"This ain't your affair. You step aside an' let justice—"

"If those that holler for justice loudest had it done to them there would be a lot of squealin' outside of hogpens."

"You won't take that offer, then?"

"Not this year of our Lord, thank you."

"You've had your chance. If you turn it down you're liable to go out of here feet first."

Not a muscle twitched in the lean, brown face of the young cowpuncher.
"Cut loose whenever you're ready."

"Hold yore hawsses, friend," advised the ex-guerrilla, not unkindly.
"There's no occasion whatever for you to run on the rope. We are six to
two, countin' the kid, who's got about all he can carry for one day.
We're here askin' questions, an' it's reasonable for you to answer 'em."

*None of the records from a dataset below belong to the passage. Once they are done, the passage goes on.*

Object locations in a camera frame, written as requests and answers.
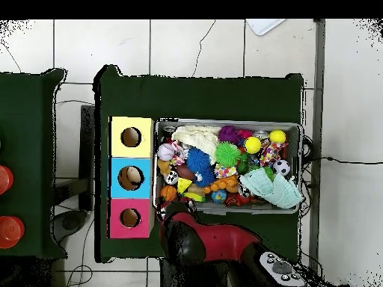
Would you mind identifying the black floor cable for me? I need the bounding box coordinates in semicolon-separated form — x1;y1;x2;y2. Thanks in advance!
301;155;383;166

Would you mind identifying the wooden box with three holes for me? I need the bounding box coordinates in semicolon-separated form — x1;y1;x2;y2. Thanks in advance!
107;115;156;239

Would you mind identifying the green covered side table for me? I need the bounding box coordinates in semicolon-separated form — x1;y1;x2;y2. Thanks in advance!
0;68;67;259

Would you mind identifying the blue spiky ball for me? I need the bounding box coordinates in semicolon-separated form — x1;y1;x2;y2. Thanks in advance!
186;146;212;173

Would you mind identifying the orange plastic cup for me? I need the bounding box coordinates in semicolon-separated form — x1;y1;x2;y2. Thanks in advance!
0;164;15;195
0;215;25;250

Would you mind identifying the white board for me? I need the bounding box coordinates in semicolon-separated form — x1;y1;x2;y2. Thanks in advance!
245;19;287;37

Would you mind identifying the cream cloth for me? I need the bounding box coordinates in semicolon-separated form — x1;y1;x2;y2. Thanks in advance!
171;125;222;164

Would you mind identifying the silver mesh bin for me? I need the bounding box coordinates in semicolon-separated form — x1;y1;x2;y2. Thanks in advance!
153;118;302;215

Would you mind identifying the dark green table cloth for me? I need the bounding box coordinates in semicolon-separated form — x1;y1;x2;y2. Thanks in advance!
93;64;304;263

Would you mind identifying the orange basketball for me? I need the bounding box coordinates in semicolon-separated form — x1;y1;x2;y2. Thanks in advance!
160;185;178;203

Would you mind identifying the yellow tennis ball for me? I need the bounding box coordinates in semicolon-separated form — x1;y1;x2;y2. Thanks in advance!
243;136;262;155

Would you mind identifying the green spiky ball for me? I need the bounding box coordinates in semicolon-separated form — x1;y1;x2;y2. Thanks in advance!
214;141;242;168

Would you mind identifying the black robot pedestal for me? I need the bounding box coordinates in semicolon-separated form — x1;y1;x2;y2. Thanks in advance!
159;258;240;287

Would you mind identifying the white baseball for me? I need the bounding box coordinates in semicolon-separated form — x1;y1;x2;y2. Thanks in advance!
157;143;176;162

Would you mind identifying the purple spiky toy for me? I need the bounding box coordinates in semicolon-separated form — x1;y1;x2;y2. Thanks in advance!
217;125;240;144

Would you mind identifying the brown toy football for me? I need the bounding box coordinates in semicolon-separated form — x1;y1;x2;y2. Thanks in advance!
176;164;195;180

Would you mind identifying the smooth yellow ball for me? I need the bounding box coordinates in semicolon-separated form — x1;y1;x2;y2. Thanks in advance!
269;129;287;144

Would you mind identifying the dark grey stand base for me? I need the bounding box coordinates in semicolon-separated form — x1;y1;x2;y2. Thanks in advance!
54;209;88;243

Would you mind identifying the mint green cloth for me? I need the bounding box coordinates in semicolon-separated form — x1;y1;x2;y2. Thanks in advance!
239;167;304;209

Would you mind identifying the black and white soccer ball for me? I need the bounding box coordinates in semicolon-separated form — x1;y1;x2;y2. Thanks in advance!
272;159;291;176

"I have answered 'em. I'll answer all you want to ask. But I'd think you would feel cheap to come kickin' about that fight. My friend fought fair. You know best whether your friends did. He took 'em at odds of two to one, an' at that one of your gunmen hunted cover. What's troublin you, anyhow? Didn't you have all the breaks? Do you want an open an' shut cinch?"

"You're quite a lawyer," replied Dumont, the man who found the climate of Texas unhealthy. "I reckon it would take a good one to talk himself out of the hole you're in."

Billie looked at the man and Dumont decided that he did not have a speaking part in the scene. He was willing to remain one of the mob. In point of fact, after what he had seen in the last few minutes, he was not at all anxious to force the issue to actual battle. A good strong bluff would suit him a great deal better. Even odds of six to two were not good enough considering the demonstration he had witnessed.